━━ INPUT RECORDS
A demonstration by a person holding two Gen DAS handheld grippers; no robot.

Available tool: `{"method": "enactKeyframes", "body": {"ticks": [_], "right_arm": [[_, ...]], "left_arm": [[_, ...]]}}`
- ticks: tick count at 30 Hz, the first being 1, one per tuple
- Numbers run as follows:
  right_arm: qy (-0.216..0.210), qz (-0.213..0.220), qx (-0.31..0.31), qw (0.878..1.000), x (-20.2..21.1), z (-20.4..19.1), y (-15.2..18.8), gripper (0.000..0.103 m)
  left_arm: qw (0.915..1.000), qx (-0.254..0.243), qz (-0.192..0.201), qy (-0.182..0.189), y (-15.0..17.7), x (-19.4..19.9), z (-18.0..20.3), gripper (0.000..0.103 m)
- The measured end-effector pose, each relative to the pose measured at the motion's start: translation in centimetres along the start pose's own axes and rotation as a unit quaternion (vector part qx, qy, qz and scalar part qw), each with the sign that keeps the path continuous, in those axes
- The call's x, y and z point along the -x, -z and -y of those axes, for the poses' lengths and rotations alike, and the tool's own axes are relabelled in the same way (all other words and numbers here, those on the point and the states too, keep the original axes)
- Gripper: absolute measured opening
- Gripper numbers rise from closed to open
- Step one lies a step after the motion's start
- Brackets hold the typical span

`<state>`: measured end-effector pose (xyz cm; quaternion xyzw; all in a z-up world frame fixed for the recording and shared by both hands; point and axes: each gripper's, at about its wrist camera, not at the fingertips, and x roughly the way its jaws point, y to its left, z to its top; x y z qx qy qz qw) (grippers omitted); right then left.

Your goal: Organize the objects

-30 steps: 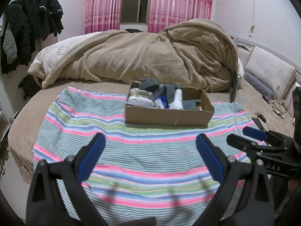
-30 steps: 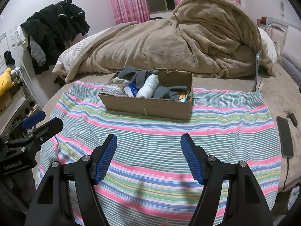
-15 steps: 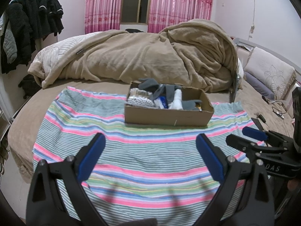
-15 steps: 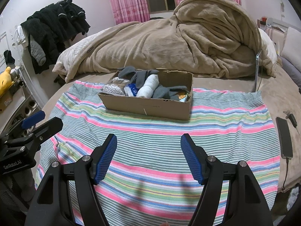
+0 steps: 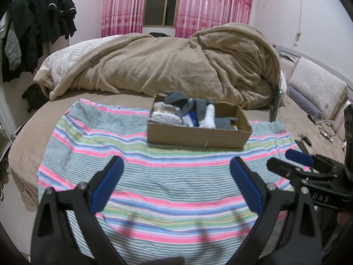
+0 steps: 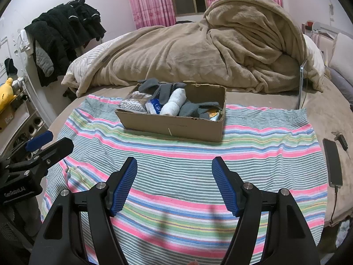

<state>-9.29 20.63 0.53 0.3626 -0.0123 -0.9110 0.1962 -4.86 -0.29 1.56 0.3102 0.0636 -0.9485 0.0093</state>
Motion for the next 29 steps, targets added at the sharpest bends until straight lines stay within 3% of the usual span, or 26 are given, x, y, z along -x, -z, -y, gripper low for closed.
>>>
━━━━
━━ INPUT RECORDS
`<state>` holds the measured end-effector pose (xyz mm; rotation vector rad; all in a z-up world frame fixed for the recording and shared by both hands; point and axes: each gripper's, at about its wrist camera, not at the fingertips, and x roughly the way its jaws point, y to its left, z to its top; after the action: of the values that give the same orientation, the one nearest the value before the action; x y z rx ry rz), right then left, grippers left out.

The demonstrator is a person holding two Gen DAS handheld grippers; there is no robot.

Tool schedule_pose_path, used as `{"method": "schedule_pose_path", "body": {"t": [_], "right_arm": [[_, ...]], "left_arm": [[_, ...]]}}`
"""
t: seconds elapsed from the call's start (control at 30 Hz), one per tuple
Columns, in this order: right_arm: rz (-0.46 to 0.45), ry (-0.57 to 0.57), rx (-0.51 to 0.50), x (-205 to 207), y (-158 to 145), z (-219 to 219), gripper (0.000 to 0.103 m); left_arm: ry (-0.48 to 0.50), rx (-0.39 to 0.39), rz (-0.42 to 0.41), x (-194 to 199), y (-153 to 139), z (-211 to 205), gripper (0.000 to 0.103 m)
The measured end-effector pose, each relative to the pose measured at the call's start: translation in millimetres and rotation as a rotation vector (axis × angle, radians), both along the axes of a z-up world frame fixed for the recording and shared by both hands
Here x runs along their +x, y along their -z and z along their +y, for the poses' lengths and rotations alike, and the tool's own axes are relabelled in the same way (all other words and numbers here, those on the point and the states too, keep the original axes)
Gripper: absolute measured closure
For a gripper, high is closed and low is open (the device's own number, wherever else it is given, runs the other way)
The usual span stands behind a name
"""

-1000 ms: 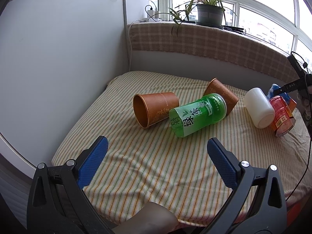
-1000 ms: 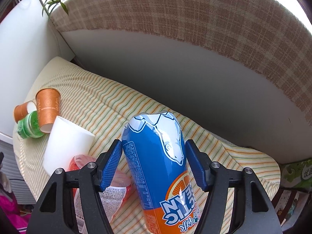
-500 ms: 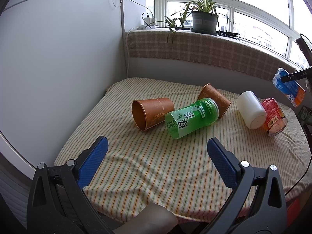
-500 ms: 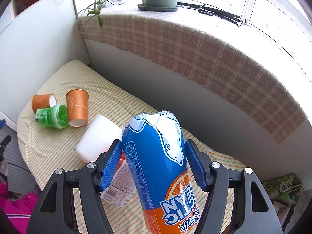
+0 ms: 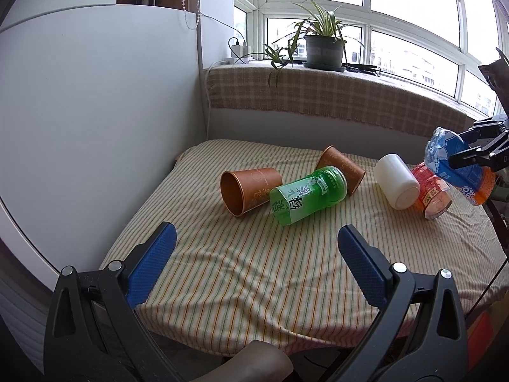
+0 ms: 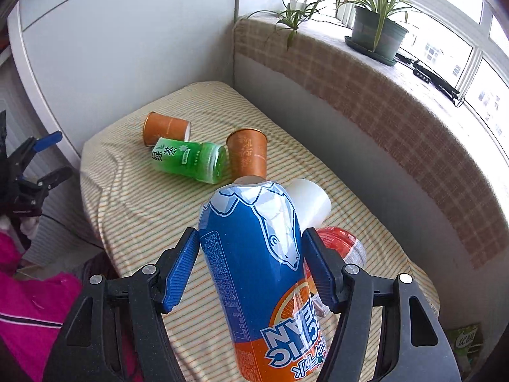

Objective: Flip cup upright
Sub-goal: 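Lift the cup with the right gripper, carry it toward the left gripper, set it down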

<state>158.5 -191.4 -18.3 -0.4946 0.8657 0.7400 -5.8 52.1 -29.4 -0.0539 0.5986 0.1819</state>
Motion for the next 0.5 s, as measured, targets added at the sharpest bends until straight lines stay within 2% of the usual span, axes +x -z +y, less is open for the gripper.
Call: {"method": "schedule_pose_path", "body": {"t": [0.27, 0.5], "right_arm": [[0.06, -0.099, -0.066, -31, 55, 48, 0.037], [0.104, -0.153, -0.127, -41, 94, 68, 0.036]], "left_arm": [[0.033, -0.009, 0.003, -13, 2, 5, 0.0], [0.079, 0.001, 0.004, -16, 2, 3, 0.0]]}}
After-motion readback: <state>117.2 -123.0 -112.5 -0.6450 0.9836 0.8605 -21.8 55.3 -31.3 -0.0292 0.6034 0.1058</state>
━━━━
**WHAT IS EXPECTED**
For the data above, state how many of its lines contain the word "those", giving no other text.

**THE ANSWER**
3